» Work order: Copy the first line of the material below and every later line through the line containing "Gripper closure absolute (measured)", without any other output.

» Dataset:

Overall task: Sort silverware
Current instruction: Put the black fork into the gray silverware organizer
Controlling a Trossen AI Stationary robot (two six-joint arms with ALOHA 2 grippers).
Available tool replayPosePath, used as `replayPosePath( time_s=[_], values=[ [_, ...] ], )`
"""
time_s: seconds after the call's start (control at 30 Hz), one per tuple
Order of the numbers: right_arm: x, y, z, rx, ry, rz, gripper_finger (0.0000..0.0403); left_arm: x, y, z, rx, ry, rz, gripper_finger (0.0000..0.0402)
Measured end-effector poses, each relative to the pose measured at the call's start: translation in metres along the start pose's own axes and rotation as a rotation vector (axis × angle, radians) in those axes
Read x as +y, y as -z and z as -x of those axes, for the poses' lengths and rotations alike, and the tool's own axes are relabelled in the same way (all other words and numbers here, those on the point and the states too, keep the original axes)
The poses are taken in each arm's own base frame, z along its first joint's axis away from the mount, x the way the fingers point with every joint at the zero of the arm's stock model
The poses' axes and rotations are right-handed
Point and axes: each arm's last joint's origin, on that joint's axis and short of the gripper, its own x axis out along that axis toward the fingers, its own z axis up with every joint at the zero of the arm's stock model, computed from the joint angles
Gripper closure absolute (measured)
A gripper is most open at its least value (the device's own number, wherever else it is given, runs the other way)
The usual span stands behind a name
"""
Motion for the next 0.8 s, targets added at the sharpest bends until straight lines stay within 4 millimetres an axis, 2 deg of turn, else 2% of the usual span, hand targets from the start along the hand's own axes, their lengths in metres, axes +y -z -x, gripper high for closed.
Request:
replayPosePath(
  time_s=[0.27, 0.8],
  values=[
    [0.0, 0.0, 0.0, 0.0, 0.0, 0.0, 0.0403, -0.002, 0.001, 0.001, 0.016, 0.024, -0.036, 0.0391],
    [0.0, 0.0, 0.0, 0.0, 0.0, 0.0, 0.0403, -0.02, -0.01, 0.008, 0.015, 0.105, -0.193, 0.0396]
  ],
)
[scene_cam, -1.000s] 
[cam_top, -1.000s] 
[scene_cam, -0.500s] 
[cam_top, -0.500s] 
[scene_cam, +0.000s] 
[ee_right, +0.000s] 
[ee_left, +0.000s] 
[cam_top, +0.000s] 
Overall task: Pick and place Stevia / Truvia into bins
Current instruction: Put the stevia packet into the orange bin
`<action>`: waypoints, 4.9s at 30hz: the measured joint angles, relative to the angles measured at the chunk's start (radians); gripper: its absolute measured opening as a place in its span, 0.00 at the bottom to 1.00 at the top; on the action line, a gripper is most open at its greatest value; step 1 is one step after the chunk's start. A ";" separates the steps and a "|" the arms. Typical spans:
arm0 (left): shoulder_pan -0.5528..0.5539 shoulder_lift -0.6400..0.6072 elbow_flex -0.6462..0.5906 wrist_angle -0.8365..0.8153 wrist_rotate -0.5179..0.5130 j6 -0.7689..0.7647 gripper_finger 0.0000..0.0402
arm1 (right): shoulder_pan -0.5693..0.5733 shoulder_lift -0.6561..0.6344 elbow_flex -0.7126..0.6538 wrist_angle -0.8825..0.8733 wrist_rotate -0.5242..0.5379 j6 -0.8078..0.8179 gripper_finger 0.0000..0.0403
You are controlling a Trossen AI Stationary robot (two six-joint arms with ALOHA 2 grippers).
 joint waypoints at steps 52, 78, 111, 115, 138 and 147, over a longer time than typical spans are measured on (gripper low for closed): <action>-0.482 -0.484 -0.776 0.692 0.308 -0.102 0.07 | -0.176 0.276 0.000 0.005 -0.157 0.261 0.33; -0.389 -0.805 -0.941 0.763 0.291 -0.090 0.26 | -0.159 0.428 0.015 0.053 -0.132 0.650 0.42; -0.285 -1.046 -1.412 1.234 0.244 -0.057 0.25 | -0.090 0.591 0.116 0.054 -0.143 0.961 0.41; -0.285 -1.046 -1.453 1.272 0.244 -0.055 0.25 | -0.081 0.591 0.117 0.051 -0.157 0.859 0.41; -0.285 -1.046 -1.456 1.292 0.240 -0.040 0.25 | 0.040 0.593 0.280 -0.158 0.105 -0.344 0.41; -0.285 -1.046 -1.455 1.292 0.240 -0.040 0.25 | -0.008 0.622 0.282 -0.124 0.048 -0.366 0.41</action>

» Written solution:
Overall task: Sort silverware
Current instruction: Put the black fork into the gray silverware organizer
Controlling a Trossen AI Stationary robot (two six-joint arms with ALOHA 2 grippers).
Available tool replayPosePath, used as `replayPosePath( time_s=[_], values=[ [_, ...] ], )`
"""
time_s: seconds after the call's start (control at 30 Hz), one per tuple
Order of the numbers: right_arm: x, y, z, rx, ry, rz, gripper_finger (0.0000..0.0403); left_arm: x, y, z, rx, ry, rz, gripper_finger (0.0000..0.0402)
Measured end-effector poses, each relative to the pose measured at the call's start: translation in metres along the start pose's own axes and rotation as a rotation vector (axis × angle, radians) in those axes
Read x as +y, y as -z and z as -x of those axes, for the poses' lengths and rotations alike, and the tool's own axes are relabelled in the same way (all other words and numbers here, those on the point and the states too, keep the original axes)
The poses are taken in each arm's own base frame, z along its first joint's axis away from the mount, x the way the fingers point with every joint at the zero of the arm's stock model
The poses' axes and rotations are right-handed
Point and axes: each arm's last joint's origin, on that joint's axis and short of the gripper, its own x axis out along that axis toward the fingers, its own z axis up with every joint at the zero of the arm's stock model, computed from the joint angles
Gripper closure absolute (measured)

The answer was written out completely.